Inflammation is thought to be dysregulated with age leading to impaired bone fracture healing. However, broad analyses of inflammatory processes during homeostatic bone aging and during repair are lacking. Here, we assessed changes in inflammatory cell and cytokine profiles in circulation and in bone tissue to identify age- and sex-dependent differences during homeostasis and repair. During homeostatic aging, male mice demonstrated accumulation of CD4+ helper T cells and CD8+ cytotoxic T cells within bone while both pro-inflammatory “M1” and anti-inflammatory “M2” macrophage numbers decreased. Female mice saw no age-associated changes in immune-cell population in homeostatic bone.

Concentrations of IL-1β, IL-9, IFNγ, and CCL3/MIP-1α increased with age in both male and female mice, whereas concentrations of IL-2, TNFα, TNFR1, IL-4, and IL-10 increased only in female mice – thus we termed these “age-accumulated” cytokines. There were no notable changes in immune cell populations nor cytokines within circulation during aging. Sex-dependent analysis demonstrated slight changes in immune cell and cytokine levels within bone and circulation, which were lost upon fracture injury. Fracture in young male mice caused a sharp decrease in number of M1 macrophages; however, this was not seen in aged male mice nor in female mice of any age.

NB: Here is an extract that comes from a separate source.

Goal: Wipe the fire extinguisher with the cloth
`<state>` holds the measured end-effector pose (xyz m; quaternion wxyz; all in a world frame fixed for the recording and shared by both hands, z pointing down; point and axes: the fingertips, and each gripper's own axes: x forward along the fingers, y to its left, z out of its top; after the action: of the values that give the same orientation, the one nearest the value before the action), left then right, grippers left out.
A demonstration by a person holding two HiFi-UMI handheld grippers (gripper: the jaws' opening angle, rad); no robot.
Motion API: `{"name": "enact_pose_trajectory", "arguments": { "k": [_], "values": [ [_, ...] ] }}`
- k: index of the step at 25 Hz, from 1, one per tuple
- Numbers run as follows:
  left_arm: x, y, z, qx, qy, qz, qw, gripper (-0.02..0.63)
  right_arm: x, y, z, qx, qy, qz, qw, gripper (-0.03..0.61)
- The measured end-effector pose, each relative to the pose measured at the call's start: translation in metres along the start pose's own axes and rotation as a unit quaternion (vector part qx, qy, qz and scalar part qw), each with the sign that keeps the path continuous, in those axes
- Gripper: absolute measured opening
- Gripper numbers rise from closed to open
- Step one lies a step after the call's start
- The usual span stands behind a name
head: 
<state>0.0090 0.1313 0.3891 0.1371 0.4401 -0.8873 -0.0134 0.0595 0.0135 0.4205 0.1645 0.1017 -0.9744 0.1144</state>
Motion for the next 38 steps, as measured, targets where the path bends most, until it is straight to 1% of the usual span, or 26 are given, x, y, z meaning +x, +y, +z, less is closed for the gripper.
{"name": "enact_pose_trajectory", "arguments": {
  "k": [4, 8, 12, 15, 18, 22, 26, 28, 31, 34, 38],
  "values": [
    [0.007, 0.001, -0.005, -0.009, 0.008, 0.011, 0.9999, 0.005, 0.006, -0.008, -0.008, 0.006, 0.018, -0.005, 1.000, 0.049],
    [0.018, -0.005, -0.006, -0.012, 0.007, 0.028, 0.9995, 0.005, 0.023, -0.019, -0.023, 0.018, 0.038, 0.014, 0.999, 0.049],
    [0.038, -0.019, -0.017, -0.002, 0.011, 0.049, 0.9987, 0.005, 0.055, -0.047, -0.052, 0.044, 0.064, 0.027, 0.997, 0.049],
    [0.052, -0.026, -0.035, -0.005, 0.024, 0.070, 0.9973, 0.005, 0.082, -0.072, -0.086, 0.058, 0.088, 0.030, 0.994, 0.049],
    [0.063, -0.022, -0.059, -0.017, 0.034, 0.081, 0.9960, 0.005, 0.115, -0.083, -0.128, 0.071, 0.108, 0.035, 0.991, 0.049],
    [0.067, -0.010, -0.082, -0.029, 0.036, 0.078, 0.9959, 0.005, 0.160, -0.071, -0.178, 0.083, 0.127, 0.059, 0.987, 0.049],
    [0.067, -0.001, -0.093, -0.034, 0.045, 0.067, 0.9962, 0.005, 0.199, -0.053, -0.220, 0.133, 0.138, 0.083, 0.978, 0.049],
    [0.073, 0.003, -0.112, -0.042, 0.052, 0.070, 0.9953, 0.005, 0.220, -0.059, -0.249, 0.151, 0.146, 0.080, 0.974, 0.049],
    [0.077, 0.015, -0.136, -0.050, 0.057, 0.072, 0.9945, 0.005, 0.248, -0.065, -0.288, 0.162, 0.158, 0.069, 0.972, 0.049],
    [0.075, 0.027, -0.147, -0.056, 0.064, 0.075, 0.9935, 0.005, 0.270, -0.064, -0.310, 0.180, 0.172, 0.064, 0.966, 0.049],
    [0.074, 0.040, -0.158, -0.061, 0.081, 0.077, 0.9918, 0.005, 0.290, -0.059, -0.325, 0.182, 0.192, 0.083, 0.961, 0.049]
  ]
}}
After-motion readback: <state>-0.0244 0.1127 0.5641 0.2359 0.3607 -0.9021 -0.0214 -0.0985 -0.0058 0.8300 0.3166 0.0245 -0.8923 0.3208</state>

Injury itself induced a decrease in the number of CD8+ T cells within the local tissue of aged male and of female mice but not of young mice. Cytokine analysis of fractured mice revealed that age-accumulated cytokines quickly dissipated after fracture injury, and did not re-accumulate in newly regenerated tissue. Conversely, CXCL1/KC-GRO, CXCL2/MIP-2, IL-6, and CCL2/MCP-1 acted as “fracture response” cytokines: increasing sharply after fracture, eventually returning to baseline. Collectively, we classify measured cytokines into three groups: (1) age-accumulated cytokines, (2) female-specific age-accumulated cytokines, and (3) fracture response cytokines. These inflammatory molecules represent potential points of intervention to improve fracture healing outcome.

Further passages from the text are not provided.